J’ai suivi avec grand intérêt la discussion en cours sur Settimo Cielo concernant les implications de la réforme de la Curie romaine par rapport à l’origine et la détention du pouvoir de gouvernement.

Entretemps, le cardinal Gerhard L. Müller est également intervenu sur cette question, en adoptant à son tour une ligne très critique qui m’a surpris, étant donné sa précédente charge de préfet de la Congrégation pour la Doctrine de la foi de l’époque : « vi praeteriti officii », il aurait du savoir qu’il s’agissait d’une matière très discutée et, en particulier que – comme l’a rappelé Mendonça Correia – le Concile Vatican II n’a pas voulu prendre position sur la question, parce qu’il enseigne que le « munus » conféré par l’ordination épiscopale diffère de la « potestas » ou du pouvoir de gouvernement proprement dit (Cf. « Lumen gentium », « Nota explicativa praevia », nos 1 et 4, ainsi que le N.B final).

Je ne me considère pas comme étant en mesure d’offrir un apport significatif à propos de la « vexata quaestio » en elle-même, par ailleurs déjà bien illustrée avec force arguments. Je voudrais toutefois rappeler une autre singularité, c’est-à-dire que les « traditionnalistes » ne se rendent pas compte du fait que, sur ce point, le Pape François a tout l’air de penser comme eux. A vrai dire, une série de décisions controversées, comme le choix de coopter également des femmes dans un rôle consultatif ou concernant les procédures de nomination des évêques, sont irréprochables de ce point de vue : l’ordre sacré est réservé aux hommes mais le Pape, selon les partisans des deux pouvoirs, peut conférer la juridiction y compris à une femme.

Mais je voudrais ici m’attarder en particulier sur une autre réforme récente, celle de l’Opus Dei, que personne à mon sens n’a encore essayé de commenter sous ce point de vue.

La critique principale contre le motu proprio du Pape « Ad charisma tuendum » concernant l’Œuvre a été formulée par le blog messainlatino.it le jour même de sa publication : « En théorie, une prélature est (était ?) une sorte de diocèse non territorial ; aujourd’hui en revanche, étant donné que le prélat n’a plus rang d’évêque, et qu’il dépend même du Dicastère pour le clergé, elle devient de facto un institut tout à fait ordinaire, et donc dépendant d’autres pour les ordinations, par exemple. Et l’autonomie même de la prélature ira… se faire bénir ».
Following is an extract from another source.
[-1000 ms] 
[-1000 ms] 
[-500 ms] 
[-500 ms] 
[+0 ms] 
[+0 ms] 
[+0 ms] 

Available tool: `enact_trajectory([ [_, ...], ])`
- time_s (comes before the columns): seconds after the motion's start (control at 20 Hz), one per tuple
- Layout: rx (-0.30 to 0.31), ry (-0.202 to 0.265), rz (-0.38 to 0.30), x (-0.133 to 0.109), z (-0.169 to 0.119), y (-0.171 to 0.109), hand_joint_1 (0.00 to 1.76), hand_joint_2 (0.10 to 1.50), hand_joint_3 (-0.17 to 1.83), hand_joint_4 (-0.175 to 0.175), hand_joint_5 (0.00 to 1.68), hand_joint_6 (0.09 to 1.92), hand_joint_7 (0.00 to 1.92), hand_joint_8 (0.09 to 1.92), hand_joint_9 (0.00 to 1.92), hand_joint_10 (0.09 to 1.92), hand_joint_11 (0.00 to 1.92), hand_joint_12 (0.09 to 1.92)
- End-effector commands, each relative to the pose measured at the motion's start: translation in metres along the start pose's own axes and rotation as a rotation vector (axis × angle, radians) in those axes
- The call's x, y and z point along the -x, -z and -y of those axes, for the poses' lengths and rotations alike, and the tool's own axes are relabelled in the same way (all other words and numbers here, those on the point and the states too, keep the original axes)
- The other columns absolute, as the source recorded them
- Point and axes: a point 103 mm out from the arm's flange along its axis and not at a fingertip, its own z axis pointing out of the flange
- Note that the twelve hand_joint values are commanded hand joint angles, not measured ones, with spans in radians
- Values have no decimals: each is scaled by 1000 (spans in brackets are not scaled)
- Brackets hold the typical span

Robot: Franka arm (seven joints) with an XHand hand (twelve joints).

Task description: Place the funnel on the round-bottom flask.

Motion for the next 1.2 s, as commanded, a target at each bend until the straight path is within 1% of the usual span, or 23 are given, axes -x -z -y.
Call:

En réalité, les choses sont très différentes.

Avant tout, la prélature personnelle n’est pas « une sorte de diocèse non territorial ». Et ceci pour une raison très simple : les diocèses et les structures comparables (cfr. can. 368) se composent du clergé et des fidèles, et sont définies comme étant « des portions du Peuple de Dieu » ; en revanche, une prélature personnelle se compose de clercs uniquement, parce qu’il s’agit d’une structure qui sert à assurer une meilleure distribution de ces derniers, ou bien de l’exercice de devoirs pastoraux particuliers ; les fidèles laïcs se bornent à coopérer avec elle (can. 296). Elle a ceci de commun avec le diocèse de former son propre clergé, de le promouvoir aux ordres sacrés et de l’incardiner (can. 295) ; cependant le code de droit canon ne prévoit ni que le prélat soit évêque, ni qu’il ait rang d’évêque.

Et les choses sont identiques si l’on considère les lois particulières de l’Opus Dei qui, par ailleurs, depuis son érection par la constitution apostolique « Ut sit » est à l’heure actuelle l’unique prélature existante. Selon l’article n°1 des status de l’Opus Dei, il est vrai, cette dernière comprend également des laïcs, mais concrètement, il s’agit toujours de coopération, à tout le moins parce qu’ils ne se trouvent sous la juridiction de la prélature qu’en ce qui concerne les finalités institutionnelles de cette dernière uniquement (cf. n°27) et, pour tout le reste, ils demeure sous la juridiction de leur évêque respectif.

Tout cela explique largement un fait qui me semble avoir été largement ignoré par les premiers commentateurs : il n’était prévu nulle part que le prélat de l’Opus Dei doive être évêque. D’ailleurs aujourd’hui, Fernando Ocáriz Braña ne l’est pas, alors qu’il est en fonction depuis le 23 janvier 2017.

En revanche, les deux personnes qui l’ont précédé dans cette charge, conférée à vie, l’étaient : le bienheureux Álvaro del Portillo et Javier Echevarría Rodriguez. Mais la raison est contingente et ne consiste pas en une obligation juridique : entre les années quatre-vingt et quatre-vingt-dix (del Portillo est mort en 1994), la plupart considéraient que la thèse selon laquelle le pouvoir de gouvernement, que le prélat de l’Opus Dei possède par disposition expresse de « Ut sit » point III, exigeait théologiquement le caractère épiscopal.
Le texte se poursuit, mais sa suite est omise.